But Telstra can differentiate itself on one main thing that it is already good at in Australia — customer service.

In Australia, Telstra has vastly improved its relationship with its customers over the last eight years I’ve been with them. With every fault or issue you report to Telstra, you get a reference number and a means to contact the same analyst you spoke to in subsequent follow-through calls. Most imoprtant of all, after the conclusion of every service case, you also get an automatic text message following up on any feedback you might have on the service you were provided and the quality of the way you were attended to (you can respond to the text message by SMS as well).

In this way, customers are assured a robust feedback loop between themselves and Telstra’s customer service organisation — which is a far cry from the sorry criminal culture of plausible deniability applied by Globe and SMART when dealing with their customers.

Why does Telstra, despite enjoying a virtual monopoly over telco services in Australia, even bother to be nice to its customers? Because it is the right thing to do. It is that simple. That is the culture in Australia where people actually respect one another.

If you get no respect from Globe and SMART, it is because no such respect likely exists within their respective corporate cultures to begin with — at least nothing like what is ingrained in Australian society and, as such, manifest in the corporate culture of a telco titan like Telstra.

So Filipinos should welcome Telstra with open arms for the right reasons — that is, if they actually make it to the Philippines (a different story more to do with politics). But let’s not count chickens before they hatch. The underlying issue in the telco space in the Philippines is, as always, infrastructure — not enough of it and not enough quality management around it.

29 Replies to “Filipinos welcome Australia’s Telstra like Jesus’s second coming!”

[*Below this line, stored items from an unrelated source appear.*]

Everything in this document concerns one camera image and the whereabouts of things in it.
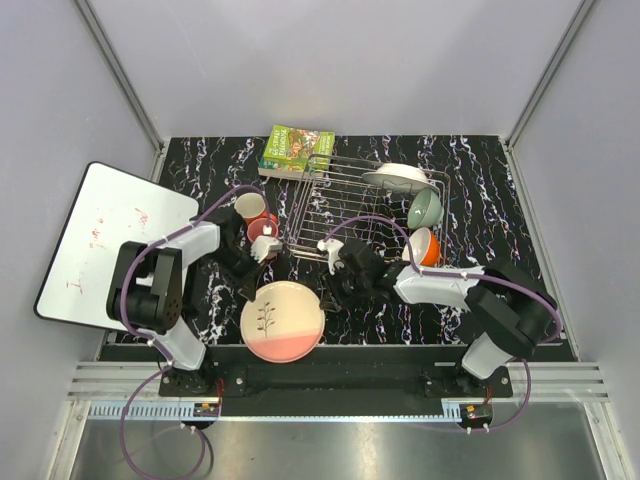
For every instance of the cream pink leaf plate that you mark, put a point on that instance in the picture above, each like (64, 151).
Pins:
(284, 323)

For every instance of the green celadon bowl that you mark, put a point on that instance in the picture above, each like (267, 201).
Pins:
(426, 210)

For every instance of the orange mug white inside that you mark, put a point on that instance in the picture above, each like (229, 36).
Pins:
(250, 206)

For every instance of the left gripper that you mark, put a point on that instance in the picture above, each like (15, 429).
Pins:
(247, 282)

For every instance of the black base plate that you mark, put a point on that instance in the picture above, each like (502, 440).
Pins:
(429, 370)

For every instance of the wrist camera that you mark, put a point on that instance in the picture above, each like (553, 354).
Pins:
(265, 247)
(332, 248)

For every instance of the white board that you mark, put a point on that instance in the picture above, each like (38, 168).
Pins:
(110, 208)

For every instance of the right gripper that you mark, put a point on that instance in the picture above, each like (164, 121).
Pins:
(332, 299)

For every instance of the white cable duct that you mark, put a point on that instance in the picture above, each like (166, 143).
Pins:
(159, 410)

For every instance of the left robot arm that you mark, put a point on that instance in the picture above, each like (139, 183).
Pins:
(147, 285)

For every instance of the small orange white bowl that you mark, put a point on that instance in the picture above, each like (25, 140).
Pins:
(425, 247)

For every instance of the green children's book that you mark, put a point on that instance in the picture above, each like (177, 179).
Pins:
(296, 154)

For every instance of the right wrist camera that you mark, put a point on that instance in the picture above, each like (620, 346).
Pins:
(332, 248)

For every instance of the wire dish rack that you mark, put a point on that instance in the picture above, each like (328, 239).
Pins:
(342, 199)

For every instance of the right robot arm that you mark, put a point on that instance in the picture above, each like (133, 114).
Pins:
(513, 311)

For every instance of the white scalloped plate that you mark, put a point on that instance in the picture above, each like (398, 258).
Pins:
(401, 175)

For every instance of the pink plastic cup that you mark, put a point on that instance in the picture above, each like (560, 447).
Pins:
(262, 226)

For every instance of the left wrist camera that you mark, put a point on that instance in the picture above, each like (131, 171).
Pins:
(265, 247)

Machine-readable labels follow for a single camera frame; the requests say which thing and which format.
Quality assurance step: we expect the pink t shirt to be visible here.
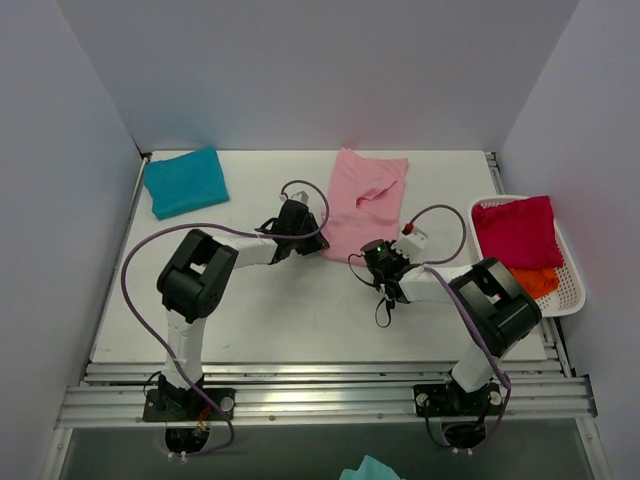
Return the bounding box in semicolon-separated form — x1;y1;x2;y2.
323;149;409;263

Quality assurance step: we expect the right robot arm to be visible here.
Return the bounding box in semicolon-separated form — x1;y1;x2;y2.
361;239;542;413

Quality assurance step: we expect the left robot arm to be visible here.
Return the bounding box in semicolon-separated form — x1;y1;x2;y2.
157;199;329;419

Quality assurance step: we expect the folded teal t shirt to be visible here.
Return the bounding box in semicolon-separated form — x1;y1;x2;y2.
143;147;230;220

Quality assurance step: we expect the crimson t shirt in basket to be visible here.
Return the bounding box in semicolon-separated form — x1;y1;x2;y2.
471;196;564;270

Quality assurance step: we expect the orange t shirt in basket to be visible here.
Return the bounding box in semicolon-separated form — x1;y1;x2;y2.
509;268;560;300

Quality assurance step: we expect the white plastic basket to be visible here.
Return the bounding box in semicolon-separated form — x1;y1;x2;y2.
468;195;586;317

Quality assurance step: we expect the mint green cloth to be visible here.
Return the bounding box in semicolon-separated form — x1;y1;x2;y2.
339;455;402;480

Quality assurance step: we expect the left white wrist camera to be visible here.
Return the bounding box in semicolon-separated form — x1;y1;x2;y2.
290;190;309;205

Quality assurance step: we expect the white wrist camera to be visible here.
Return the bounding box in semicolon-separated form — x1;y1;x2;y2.
290;190;309;205
391;223;428;262

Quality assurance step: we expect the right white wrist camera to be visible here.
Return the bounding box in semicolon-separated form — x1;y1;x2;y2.
391;223;428;262

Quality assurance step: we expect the black wire loop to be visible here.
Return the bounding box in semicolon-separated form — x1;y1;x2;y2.
347;252;401;329

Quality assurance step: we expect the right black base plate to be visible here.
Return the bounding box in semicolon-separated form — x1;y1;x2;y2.
412;382;503;418

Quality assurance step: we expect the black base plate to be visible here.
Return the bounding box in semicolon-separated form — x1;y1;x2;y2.
142;388;236;423
412;382;503;418

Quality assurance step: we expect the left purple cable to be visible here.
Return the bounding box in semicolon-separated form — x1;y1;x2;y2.
121;179;331;457

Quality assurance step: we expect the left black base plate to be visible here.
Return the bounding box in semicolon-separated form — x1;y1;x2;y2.
142;388;236;423

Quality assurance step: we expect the aluminium rail frame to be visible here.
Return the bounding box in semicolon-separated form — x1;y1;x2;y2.
56;359;597;428

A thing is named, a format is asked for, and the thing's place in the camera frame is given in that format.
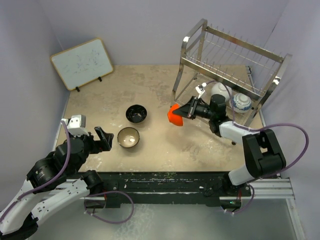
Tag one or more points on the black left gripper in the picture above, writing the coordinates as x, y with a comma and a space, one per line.
106, 137

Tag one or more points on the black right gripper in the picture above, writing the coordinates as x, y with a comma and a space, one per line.
189, 109

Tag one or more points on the orange bowl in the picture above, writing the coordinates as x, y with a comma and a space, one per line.
174, 118

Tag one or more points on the blue floral white bowl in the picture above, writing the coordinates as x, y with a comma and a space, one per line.
240, 103

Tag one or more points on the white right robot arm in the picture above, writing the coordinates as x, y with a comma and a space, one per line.
262, 151

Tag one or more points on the stainless steel dish rack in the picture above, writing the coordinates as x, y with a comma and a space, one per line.
209, 55

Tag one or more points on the beige bowl with dark rim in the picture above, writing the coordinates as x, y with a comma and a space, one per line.
128, 137

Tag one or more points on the black glossy bowl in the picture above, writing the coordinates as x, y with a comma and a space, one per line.
136, 114

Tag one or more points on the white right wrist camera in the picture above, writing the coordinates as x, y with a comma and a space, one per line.
201, 90

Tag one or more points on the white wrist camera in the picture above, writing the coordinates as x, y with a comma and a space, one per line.
201, 90
76, 125

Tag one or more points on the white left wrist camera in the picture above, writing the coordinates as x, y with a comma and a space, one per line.
76, 125

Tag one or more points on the black table edge rail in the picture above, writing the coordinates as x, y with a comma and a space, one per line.
209, 188

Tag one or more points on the small whiteboard with wooden frame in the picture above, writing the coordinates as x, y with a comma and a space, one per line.
82, 64

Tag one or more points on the aluminium frame rail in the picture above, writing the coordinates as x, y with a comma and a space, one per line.
280, 188

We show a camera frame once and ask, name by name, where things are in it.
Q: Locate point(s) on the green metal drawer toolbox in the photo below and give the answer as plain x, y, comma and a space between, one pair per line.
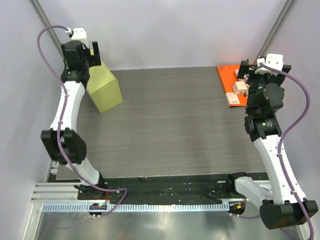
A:
103, 88

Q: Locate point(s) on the white red small box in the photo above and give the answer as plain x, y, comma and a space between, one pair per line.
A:
232, 99

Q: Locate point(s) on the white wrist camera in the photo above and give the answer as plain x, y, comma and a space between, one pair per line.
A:
78, 34
271, 60

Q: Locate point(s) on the white slotted cable duct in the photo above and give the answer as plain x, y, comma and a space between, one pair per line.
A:
131, 208

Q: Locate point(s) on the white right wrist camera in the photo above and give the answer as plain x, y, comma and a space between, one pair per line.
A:
271, 60

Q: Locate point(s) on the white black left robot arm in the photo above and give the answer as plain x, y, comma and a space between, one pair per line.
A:
61, 140

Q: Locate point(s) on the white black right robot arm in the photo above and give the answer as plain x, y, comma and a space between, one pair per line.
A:
285, 205

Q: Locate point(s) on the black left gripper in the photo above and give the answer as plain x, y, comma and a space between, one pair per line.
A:
93, 60

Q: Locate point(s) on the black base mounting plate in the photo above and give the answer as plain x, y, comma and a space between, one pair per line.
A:
163, 190

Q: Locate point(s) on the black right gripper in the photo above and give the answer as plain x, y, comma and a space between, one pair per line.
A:
249, 68

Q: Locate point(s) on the left aluminium corner post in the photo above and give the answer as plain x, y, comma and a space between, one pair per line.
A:
46, 23

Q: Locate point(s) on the small beige cube box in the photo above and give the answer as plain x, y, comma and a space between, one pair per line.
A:
239, 88

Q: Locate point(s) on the orange flat tray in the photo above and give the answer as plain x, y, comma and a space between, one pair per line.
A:
227, 76

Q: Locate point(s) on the aluminium corner post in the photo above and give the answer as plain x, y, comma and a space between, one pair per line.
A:
283, 14
46, 23

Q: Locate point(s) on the right aluminium corner post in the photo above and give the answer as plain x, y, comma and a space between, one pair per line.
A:
283, 14

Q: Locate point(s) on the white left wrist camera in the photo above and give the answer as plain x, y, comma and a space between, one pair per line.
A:
78, 34

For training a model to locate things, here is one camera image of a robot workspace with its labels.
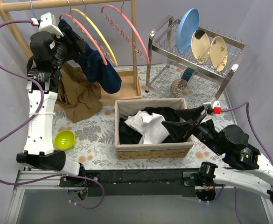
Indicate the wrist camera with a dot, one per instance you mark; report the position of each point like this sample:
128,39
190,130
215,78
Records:
211,107
47,23

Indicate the brown garment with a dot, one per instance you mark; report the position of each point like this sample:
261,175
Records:
76,95

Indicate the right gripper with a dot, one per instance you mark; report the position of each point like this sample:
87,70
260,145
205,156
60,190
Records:
194,122

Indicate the teal cup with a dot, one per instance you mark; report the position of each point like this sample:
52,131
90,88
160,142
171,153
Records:
187,74

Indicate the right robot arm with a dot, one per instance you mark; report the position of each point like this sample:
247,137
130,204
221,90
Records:
248,168

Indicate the blue plate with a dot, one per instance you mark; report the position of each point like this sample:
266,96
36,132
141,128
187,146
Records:
187,27

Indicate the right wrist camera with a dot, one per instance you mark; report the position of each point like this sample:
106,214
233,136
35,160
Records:
211,107

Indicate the metal dish rack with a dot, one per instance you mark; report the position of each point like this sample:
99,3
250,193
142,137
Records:
192,67

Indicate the yellow hanger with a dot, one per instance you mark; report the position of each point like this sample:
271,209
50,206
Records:
99,38

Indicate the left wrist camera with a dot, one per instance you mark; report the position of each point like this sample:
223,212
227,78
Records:
47,23

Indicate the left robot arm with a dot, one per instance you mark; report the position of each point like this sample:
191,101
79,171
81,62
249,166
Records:
50,53

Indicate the patterned bowl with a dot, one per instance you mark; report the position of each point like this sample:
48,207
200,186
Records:
177,87

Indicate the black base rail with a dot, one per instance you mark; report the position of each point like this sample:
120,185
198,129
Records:
152,182

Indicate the blue denim garment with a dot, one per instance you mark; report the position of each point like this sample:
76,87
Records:
95,70

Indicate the cream plate with flowers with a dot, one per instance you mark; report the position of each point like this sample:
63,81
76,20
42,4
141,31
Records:
218,53

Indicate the lime green bowl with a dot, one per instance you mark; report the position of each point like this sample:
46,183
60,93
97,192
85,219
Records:
64,140

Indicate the white cloth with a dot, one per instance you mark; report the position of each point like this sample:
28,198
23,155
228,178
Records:
149,126

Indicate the wooden clothes rack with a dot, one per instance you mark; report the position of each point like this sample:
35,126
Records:
130,88

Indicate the floral table mat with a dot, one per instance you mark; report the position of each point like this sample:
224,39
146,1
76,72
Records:
94,145

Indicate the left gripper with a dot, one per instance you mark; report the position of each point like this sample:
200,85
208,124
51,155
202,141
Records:
69,38

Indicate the cream plate with dark spot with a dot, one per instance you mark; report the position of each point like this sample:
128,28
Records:
200,46

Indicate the wicker basket with liner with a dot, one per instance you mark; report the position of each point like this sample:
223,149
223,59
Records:
125,108

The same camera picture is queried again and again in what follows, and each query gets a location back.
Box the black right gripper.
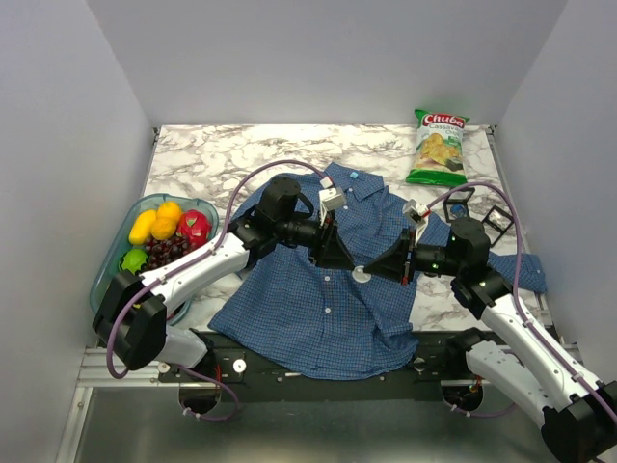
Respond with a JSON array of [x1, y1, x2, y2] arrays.
[[364, 226, 464, 285]]

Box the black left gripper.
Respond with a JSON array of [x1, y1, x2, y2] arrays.
[[275, 209, 356, 272]]

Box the blue checked shirt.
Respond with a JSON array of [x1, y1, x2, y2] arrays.
[[207, 161, 550, 381]]

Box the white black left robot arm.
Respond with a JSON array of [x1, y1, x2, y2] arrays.
[[93, 177, 355, 381]]

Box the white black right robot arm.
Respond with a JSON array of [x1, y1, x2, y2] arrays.
[[363, 217, 616, 462]]

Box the black box with blue brooch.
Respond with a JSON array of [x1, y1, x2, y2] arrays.
[[443, 187, 475, 224]]

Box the black box with gold brooch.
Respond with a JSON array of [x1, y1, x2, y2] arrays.
[[481, 205, 514, 248]]

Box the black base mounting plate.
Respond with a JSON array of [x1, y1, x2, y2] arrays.
[[156, 331, 483, 403]]

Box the green cassava chips bag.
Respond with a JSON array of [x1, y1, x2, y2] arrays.
[[406, 108, 469, 187]]

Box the orange fruit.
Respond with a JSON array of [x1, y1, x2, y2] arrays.
[[150, 217, 177, 241], [156, 201, 183, 224]]

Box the dark purple grapes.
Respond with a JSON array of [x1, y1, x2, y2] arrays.
[[142, 235, 194, 271]]

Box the yellow mango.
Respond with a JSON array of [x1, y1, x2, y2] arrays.
[[128, 209, 157, 246]]

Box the teal plastic fruit basket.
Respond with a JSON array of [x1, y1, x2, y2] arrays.
[[90, 193, 219, 313]]

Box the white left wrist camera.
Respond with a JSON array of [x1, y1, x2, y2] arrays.
[[318, 177, 346, 219]]

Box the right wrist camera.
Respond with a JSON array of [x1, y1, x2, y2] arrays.
[[402, 199, 431, 244]]

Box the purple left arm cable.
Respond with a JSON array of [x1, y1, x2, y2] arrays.
[[106, 159, 334, 422]]

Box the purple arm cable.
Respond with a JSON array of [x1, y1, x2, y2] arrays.
[[106, 159, 334, 422], [416, 180, 617, 419]]

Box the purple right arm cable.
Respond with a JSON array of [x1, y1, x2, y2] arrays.
[[416, 180, 617, 419]]

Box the aluminium frame rail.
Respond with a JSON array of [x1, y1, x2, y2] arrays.
[[76, 346, 170, 388]]

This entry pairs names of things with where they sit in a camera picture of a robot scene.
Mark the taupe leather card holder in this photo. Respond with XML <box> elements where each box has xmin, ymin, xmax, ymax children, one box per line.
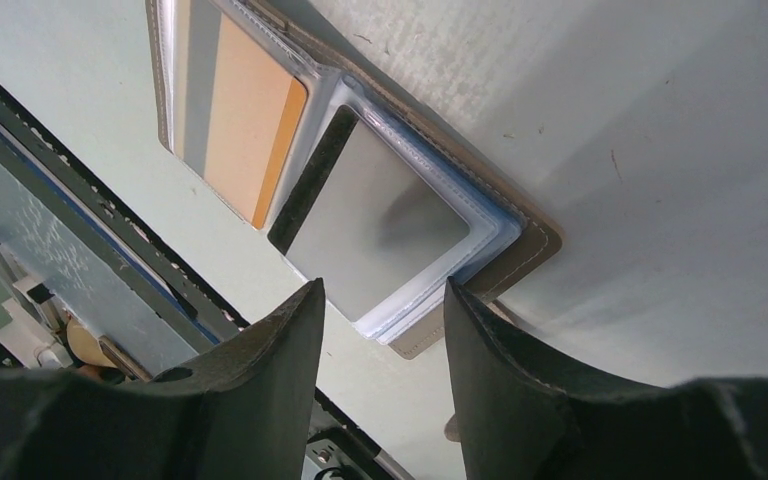
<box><xmin>146</xmin><ymin>1</ymin><xmax>561</xmax><ymax>359</ymax></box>

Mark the smartphone with gold edge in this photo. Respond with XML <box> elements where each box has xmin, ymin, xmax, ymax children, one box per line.
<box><xmin>98</xmin><ymin>335</ymin><xmax>152</xmax><ymax>382</ymax></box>

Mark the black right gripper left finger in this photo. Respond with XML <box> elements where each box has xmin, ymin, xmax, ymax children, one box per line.
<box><xmin>0</xmin><ymin>279</ymin><xmax>326</xmax><ymax>479</ymax></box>

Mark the black credit card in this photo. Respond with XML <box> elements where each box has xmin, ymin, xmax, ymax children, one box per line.
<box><xmin>268</xmin><ymin>106</ymin><xmax>469</xmax><ymax>322</ymax></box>

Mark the yellow card with black stripe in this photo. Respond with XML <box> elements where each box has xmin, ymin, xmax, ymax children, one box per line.
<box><xmin>170</xmin><ymin>1</ymin><xmax>308</xmax><ymax>229</ymax></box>

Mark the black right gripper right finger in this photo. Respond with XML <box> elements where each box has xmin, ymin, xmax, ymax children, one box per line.
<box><xmin>444</xmin><ymin>280</ymin><xmax>768</xmax><ymax>479</ymax></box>

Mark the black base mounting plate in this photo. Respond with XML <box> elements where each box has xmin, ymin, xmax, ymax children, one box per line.
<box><xmin>0</xmin><ymin>85</ymin><xmax>401</xmax><ymax>479</ymax></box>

  1. This will only come true if the “oligarchs” in the Philippines will allow it to happen. I doubt that it will – knowing the influence it has on our so-called statesmen whose supposed to “care” for the interest and welfare of its country men but unfortunately in reality we have a lot of flaws in our laws that will prevent it from happening whether we like or not. I hate to admit it but the root cause of all the problems we have in this country are mostly political in nature.

    1. And if I may add, I worked for an Australian Telco company for almost 8 years. As observed, consumers in Australia are powerful as compared to the consumers here in the Philippines. A company that is violating consumer rights in the Australia can easily be reported to their Consumer Affairs Offices (ACMA, ACL, ACCC)and rest assured that no matter how huge the company is – it will take action to any complaint/s(mostly companies will pay a huge fine depending on the complaint + within 24 hours contact and solution to the consumer who complained). That is why in Australia, companies take pride in providing the best Customer Service to its clients.

      1. As compared to the Philippines where you have no consumer protection. Zero! Corporations can rape the consumers till they bleed out and then kick the corpse.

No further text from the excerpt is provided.